On a raging turner in Nagpur, earlier in March, Mitchell Santner became well-known to cricket fans in India.
Chasing a paltry 126, India, the hosts of the World T20, were bowled out for a mere 76 runs, with the New Zealand left-arm spinner picking 4-11 in his four-over spell and wrecking the Indian line-up.
It wasn’t his first taste of the subcontinent though. “I visited India a few years ago to play the Champions League T20 with Northern Districts, but I played only two games. And I didn’t do much in them,” said Santner, in a freewheeling conversation before the World T20.
Life has changed quickly for the 24-year-old since then. Not only did he lead the Kiwis’ charge to the semi-finals of that tournament with some clever bowling, he has now become their lead spinner in the current three-Test series against India.
Kane Williamson has followed the doctrine of putting spin to the forefront of his bowling plans, and Santner has been the pivot around which it has revolved. If the World T20 was a realisation of the player he could be for New Zealand, the Kanpur Test was a confirmation of the same.
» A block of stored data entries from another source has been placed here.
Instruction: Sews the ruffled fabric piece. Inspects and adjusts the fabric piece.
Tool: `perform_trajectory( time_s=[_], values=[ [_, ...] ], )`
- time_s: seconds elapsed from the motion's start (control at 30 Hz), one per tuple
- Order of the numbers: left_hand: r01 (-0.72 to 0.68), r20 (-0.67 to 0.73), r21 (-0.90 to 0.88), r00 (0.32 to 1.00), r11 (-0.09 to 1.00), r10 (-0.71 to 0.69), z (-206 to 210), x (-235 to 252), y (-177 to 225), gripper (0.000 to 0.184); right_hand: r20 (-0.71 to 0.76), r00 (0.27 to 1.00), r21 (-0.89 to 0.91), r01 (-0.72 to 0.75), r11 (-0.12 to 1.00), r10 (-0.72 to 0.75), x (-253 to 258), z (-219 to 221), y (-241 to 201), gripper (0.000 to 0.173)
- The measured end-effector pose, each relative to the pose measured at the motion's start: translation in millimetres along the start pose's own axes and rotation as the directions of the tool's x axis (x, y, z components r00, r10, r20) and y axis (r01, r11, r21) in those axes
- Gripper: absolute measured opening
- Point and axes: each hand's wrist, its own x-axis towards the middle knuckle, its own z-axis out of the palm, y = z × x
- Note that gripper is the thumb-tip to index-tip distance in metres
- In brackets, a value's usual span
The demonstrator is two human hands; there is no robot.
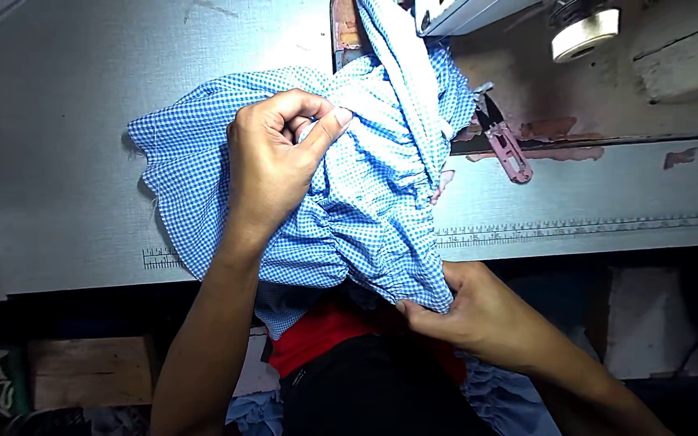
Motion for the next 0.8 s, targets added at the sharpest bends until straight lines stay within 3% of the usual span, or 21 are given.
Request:
perform_trajectory(
  time_s=[0.27,0.43,0.53,0.63,0.67,0.77,0.8],
  values=[
    [0.004,-0.036,0.044,0.999,0.999,-0.002,2,0,-1,0.008,0.047,0.997,0.018,-0.059,0.998,0.058,-3,2,3,0.017],
    [-0.016,0.013,0.083,1.000,0.996,0.015,3,-3,-1,0.010,-0.031,1.000,0.037,-0.005,0.999,0.006,3,0,-6,0.016],
    [-0.045,0.084,0.220,0.996,0.975,0.027,3,-9,2,0.015,-0.075,0.997,0.071,0.040,0.997,-0.034,6,2,-13,0.015],
    [-0.073,0.137,0.326,0.990,0.942,0.029,2,-24,12,0.021,-0.189,0.979,-0.010,0.081,0.997,-0.081,6,8,-17,0.022],
    [-0.074,0.154,0.328,0.988,0.942,0.023,1,-31,19,0.029,-0.224,0.968,-0.078,0.099,0.992,-0.114,5,12,-17,0.028],
    [-0.091,0.233,0.357,0.972,0.929,0.006,-4,-47,46,0.086,-0.198,0.935,-0.290,0.230,0.929,-0.293,2,21,-23,0.049],
    [-0.112,0.253,0.405,0.968,0.908,0.006,-3,-49,52,0.097,-0.154,0.922,-0.357,0.283,0.890,-0.355,2,23,-25,0.052]
  ],
)
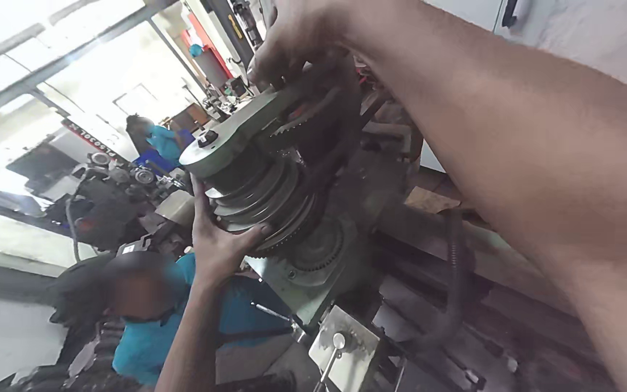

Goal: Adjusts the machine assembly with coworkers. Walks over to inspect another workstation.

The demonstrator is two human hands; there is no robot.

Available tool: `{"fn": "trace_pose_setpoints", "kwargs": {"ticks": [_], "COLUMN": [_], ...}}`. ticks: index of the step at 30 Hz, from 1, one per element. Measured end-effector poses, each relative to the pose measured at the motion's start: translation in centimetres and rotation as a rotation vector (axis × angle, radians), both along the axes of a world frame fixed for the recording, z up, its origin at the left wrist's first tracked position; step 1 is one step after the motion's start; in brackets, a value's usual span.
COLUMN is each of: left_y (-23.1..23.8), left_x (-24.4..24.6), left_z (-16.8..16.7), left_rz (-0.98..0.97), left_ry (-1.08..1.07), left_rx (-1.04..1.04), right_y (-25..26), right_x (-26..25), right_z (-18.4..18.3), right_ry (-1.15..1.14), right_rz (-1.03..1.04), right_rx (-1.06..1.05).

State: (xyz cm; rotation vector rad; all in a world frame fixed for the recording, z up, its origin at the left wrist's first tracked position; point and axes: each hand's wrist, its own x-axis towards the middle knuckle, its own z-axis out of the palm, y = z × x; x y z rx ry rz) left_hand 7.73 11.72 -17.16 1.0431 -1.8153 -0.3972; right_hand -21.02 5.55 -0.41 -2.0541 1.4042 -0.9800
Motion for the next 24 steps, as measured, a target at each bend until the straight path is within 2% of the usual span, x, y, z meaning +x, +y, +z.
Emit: {"fn": "trace_pose_setpoints", "kwargs": {"ticks": [7, 11, 15, 20, 24], "left_y": [-2.9, -4.9, -4.9, -4.5, -4.2], "left_x": [2.7, 4.2, 4.5, 4.3, 4.2], "left_z": [0.1, 0.2, 0.0, 0.0, 0.0], "left_rz": [-0.303, -0.334, -0.328, -0.343, -0.314], "left_ry": [-0.018, -0.108, -0.129, -0.093, -0.062], "left_rx": [0.001, 0.004, 0.012, 0.044, 0.088], "right_y": [1.1, 1.6, 1.4, 1.4, 2.1], "right_x": [0.5, 1.5, 2.7, 2.9, 3.3], "right_z": [0.3, 0.1, -0.8, -0.5, 0.0], "right_ry": [0.069, 0.152, 0.198, 0.22, 0.324], "right_rz": [-0.098, -0.236, -0.387, -0.399, -0.457], "right_rx": [-0.015, -0.145, -0.296, -0.282, -0.231]}}
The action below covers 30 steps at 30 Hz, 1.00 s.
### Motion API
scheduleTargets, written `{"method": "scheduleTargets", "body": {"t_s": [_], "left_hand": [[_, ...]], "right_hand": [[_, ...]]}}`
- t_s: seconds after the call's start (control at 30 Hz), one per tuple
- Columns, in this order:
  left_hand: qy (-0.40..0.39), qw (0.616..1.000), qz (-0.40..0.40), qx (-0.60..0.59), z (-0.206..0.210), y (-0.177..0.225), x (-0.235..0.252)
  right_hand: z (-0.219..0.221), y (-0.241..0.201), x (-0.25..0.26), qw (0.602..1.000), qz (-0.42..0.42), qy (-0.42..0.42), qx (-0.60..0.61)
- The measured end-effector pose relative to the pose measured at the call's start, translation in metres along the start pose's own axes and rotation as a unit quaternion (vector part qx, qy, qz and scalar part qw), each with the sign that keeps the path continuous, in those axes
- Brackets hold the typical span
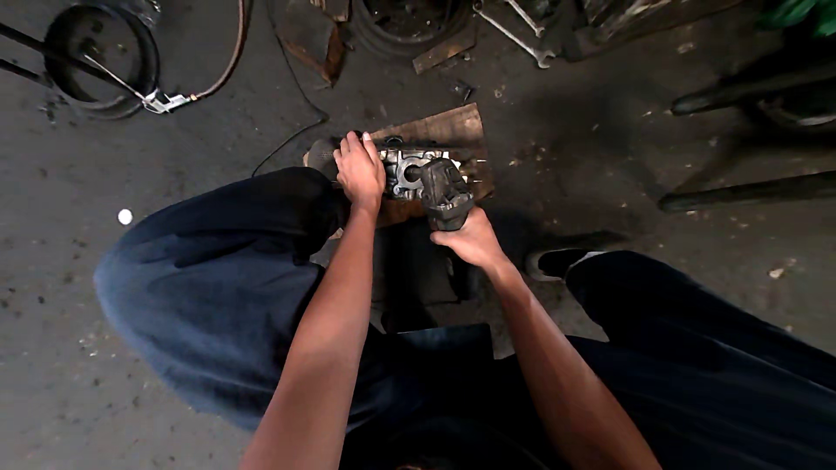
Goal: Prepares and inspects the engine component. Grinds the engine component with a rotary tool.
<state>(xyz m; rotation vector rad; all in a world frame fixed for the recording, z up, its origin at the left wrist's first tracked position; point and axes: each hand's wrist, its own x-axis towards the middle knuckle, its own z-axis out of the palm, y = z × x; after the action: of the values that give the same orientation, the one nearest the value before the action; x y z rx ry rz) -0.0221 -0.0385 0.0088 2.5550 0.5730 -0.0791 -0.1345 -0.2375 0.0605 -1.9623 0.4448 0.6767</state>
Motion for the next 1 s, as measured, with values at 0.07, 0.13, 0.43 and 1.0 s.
{"method": "scheduleTargets", "body": {"t_s": [0.07,0.13,0.43,1.0], "left_hand": [[0.001,1.0,0.002,0.003,0.0,0.0,0.001],[-0.001,1.0,0.001,0.005,0.0,0.001,0.001],[0.003,1.0,0.003,0.01,0.002,-0.002,-0.001],[0.006,1.0,0.007,0.01,0.001,0.001,0.001]], "right_hand": [[0.001,0.003,0.0,1.0,-0.007,0.005,0.016],[0.002,0.006,0.0,1.0,-0.008,0.006,0.025],[0.01,0.008,0.007,0.999,-0.011,0.004,0.035],[0.004,0.006,0.004,0.999,-0.007,-0.01,0.036]]}}
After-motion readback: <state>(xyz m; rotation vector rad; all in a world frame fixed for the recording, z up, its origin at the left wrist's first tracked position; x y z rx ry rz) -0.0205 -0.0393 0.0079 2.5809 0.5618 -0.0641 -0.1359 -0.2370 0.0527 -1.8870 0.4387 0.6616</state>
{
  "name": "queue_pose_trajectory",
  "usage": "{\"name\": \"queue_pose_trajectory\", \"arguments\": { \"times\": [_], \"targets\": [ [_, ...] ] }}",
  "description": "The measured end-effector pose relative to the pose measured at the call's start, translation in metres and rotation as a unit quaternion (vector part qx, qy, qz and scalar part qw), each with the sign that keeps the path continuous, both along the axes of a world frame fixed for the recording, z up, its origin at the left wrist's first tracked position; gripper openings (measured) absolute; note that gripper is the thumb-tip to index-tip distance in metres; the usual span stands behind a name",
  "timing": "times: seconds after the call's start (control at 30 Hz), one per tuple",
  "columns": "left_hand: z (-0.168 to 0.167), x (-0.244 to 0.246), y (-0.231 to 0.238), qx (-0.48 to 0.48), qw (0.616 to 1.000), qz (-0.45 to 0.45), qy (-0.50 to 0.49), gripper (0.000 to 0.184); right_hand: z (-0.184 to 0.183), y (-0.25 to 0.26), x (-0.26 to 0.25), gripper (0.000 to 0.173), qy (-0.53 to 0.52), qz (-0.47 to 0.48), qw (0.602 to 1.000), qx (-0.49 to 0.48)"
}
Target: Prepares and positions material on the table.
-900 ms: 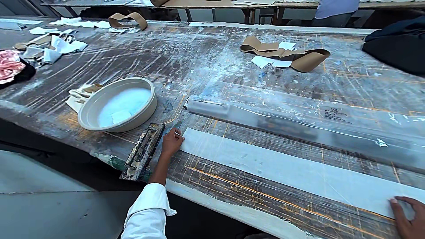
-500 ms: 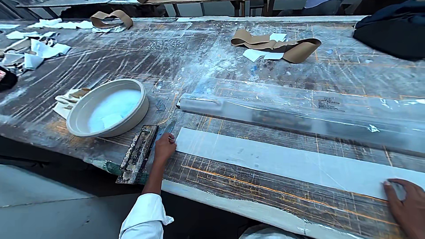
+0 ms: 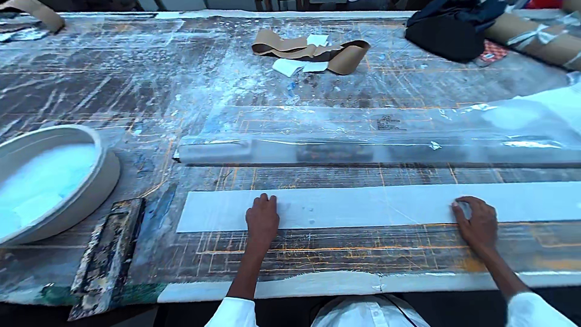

Ravindra Jadeja’s five-wicket haul had stunned New Zealand on day three, and the visitors duly lost their composure when they came out to bowl.
It, however, allowed for some perspective. After the match, skipper Williamson spoke about applying pressure for a longer time, and his words afforded a comparison with the manner in which they had bowled in the first innings.
The Green Park wicket was a proper Indian one, unlike the rank turners rolled out for South Africa last year.
On day one, it was a benign batting beauty. India got off to a good start, first with a speedy knock from KL Rahul, and then, a healthy partnership between Murali Vijay and Cheteshwar Pujara. Santner had been introduced into the attack in the ninth over itself, but couldn’t stem the flow of runs.
For a young spinner, playing his first Test in India, it was a passage of play that could crush his confidence. Instead, Santner mainly used his stock deliveries, relying more on the nature of the pitch to help him.
The dismissals of Rahul and Pujara are pertinent in that regard. The opener’s innings was flowing, and the spinner bowled just a tad wide, enough to tempt the batsmen to play a cut. The delivery held its line, and the batsman could only edge it to the keeper.
Pujara’s dismissal reflected the true quality of Santner's efforts, and indeed those of the rest of the New Zealand attack.
While Vijay and Pujara were scoring freely, Santner bowled a consistent line and length and did not let the batsmen run away with the match. Vijay-Pujara started to get the upper hand as the partnership went on, but the Kiwis came right back when Santner dismissed Pujara with a return catch. The impact of the execution of New Zealand's plans could be seen in how the Indian batting collapsed thereafter.
“It was about putting the ball in the proper area for a long period of time. I spoke with Daniel Vettori before the tour, and he told me not to try and do too much, but to let the wicket play its part. Basically it is about finding the pace of the pitch,” said Santner, after picking 3-94 in the first innings.
“He had always been my role model whilst growing up, and I have seen a lot of his videos over the years. As I started playing cricket, there were chances to interact with him, and I never let go of an opportunity to pick his brains. It has helped me build my own game,” he said, before the World T20. Discussions between the two is an on-going process.
To say then that there is a likeness between Santner and Vettori would be stating the obvious. Left-arm spin: check. Left-hand batsman: check. Santner even wears spectacles, though mostly in press conferences, and on rare occasions in practice. Unlike the former left-arm spinner, the youngster prefers to wear contact lenses when on the field.
Beyond these coincidences though, it is remarkable that Santner’s arrival on the international scene almost coincided with Vettori’s departure. The latter played his last international match in the 2015 World Cup, and voila, later that summer in England, Santner made his debut for New Zealand. Barring Santner's relative lack of experience (which will come as the years go by), the Kiwis got a like-for-like replacement.
The effects are there to see, not only in terms of his bowling, but his batting as well. While New Zealand will look to sort out their lower order troubles, they will rest easy in the knowledge that they have a sufficiently good batsman linking the middle order to the tail.
In Kanpur, Santner’s impact with the bat was visible most on the morning of day five, when he built a partnership with Luke Ronchi and defied the Indian bowling. For over an hour, despite the day five turner, the duo raised visions of a heroic fightback.
“He played outstandingly well. It’s his first time in this part of the world playing Test cricket and it was a great step in the right direction for his game. We all know he has got the talent with bat and ball and on the field, to apply himself like he did and bowl a number of overs and be successful was very good against good players of spin. It was a huge positive for us,” said Williamson in Kanpur.
In all probability, the Kiwis will not win this Test series. At best, in Kolkata and Indore, they could hope for a semblance of a fightback. The ODIs could be a more even contest.
However, over the course of the past year, they have discovered a gem of a cricketer in their ranks. Toiling on the dustbowls of the Indian subcontinent twice in the span of six months, bowling across formats, will only help Santner get more polished. That will be a win in itself for the visitors.